>>>>
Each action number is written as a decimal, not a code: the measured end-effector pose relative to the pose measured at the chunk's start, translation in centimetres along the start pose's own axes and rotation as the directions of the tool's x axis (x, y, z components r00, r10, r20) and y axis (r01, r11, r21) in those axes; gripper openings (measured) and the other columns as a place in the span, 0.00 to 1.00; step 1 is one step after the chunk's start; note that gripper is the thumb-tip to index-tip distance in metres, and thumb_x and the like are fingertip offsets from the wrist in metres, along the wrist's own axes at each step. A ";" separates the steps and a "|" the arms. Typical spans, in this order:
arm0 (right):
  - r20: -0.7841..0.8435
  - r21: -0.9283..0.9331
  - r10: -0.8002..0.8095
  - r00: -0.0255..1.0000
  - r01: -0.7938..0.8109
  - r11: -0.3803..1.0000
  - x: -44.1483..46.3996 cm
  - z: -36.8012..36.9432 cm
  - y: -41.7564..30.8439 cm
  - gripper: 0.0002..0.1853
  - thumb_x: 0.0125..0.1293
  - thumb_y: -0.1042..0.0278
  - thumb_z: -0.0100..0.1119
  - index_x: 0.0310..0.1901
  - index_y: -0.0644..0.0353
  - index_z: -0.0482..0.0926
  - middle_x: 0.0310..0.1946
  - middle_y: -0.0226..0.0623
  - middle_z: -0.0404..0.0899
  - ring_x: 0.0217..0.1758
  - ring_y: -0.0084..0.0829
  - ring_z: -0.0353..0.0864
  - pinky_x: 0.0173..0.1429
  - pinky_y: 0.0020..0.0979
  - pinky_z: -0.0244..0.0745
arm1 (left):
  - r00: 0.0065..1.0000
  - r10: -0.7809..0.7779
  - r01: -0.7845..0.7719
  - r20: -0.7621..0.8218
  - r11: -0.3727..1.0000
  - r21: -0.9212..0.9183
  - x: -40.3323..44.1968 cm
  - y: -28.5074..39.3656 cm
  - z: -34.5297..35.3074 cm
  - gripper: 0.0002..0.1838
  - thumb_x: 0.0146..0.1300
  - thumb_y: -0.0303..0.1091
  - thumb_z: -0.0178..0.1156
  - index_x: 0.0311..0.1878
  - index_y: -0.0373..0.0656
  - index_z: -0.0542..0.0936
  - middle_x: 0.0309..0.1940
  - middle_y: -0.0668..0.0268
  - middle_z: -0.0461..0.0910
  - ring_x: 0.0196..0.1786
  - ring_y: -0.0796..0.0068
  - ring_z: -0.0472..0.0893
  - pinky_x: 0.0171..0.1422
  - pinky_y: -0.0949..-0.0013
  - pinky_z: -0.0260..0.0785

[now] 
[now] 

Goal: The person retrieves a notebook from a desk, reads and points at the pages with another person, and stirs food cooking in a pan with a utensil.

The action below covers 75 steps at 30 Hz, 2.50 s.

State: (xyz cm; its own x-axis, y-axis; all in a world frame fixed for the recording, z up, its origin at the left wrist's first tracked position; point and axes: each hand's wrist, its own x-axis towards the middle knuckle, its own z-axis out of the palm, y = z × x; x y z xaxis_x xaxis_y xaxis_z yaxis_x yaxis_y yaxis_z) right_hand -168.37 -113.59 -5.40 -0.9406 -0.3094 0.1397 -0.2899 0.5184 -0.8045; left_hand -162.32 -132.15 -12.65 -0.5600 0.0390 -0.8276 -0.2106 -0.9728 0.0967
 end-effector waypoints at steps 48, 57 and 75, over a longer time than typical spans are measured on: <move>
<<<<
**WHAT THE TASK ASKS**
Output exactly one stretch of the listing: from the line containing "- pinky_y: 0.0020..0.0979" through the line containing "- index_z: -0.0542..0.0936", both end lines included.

**THE ANSWER**
  - pinky_y: 0.0020..0.0979
  - pinky_z: -0.0244..0.0745
arm1 (left):
  - r00: 0.0065..1.0000
  - r10: -0.7809..0.7779
  - r01: -0.7845..0.7719
  - r20: -0.7621..0.8218
  - r11: -0.3727..1.0000
  - r21: -0.9212..0.9183
  - x: -40.3323..44.1968 cm
  - y: -28.5074..39.3656 cm
  - z: -34.5297..35.3074 cm
  - gripper: 0.0002..0.1838
  - thumb_x: 0.0146..0.1300
  - thumb_y: -0.0303..0.1091
  - thumb_z: -0.0178..0.1156
  - index_x: 0.0311..0.1878
  - index_y: -0.0373..0.0656
  - index_z: -0.0542..0.0936

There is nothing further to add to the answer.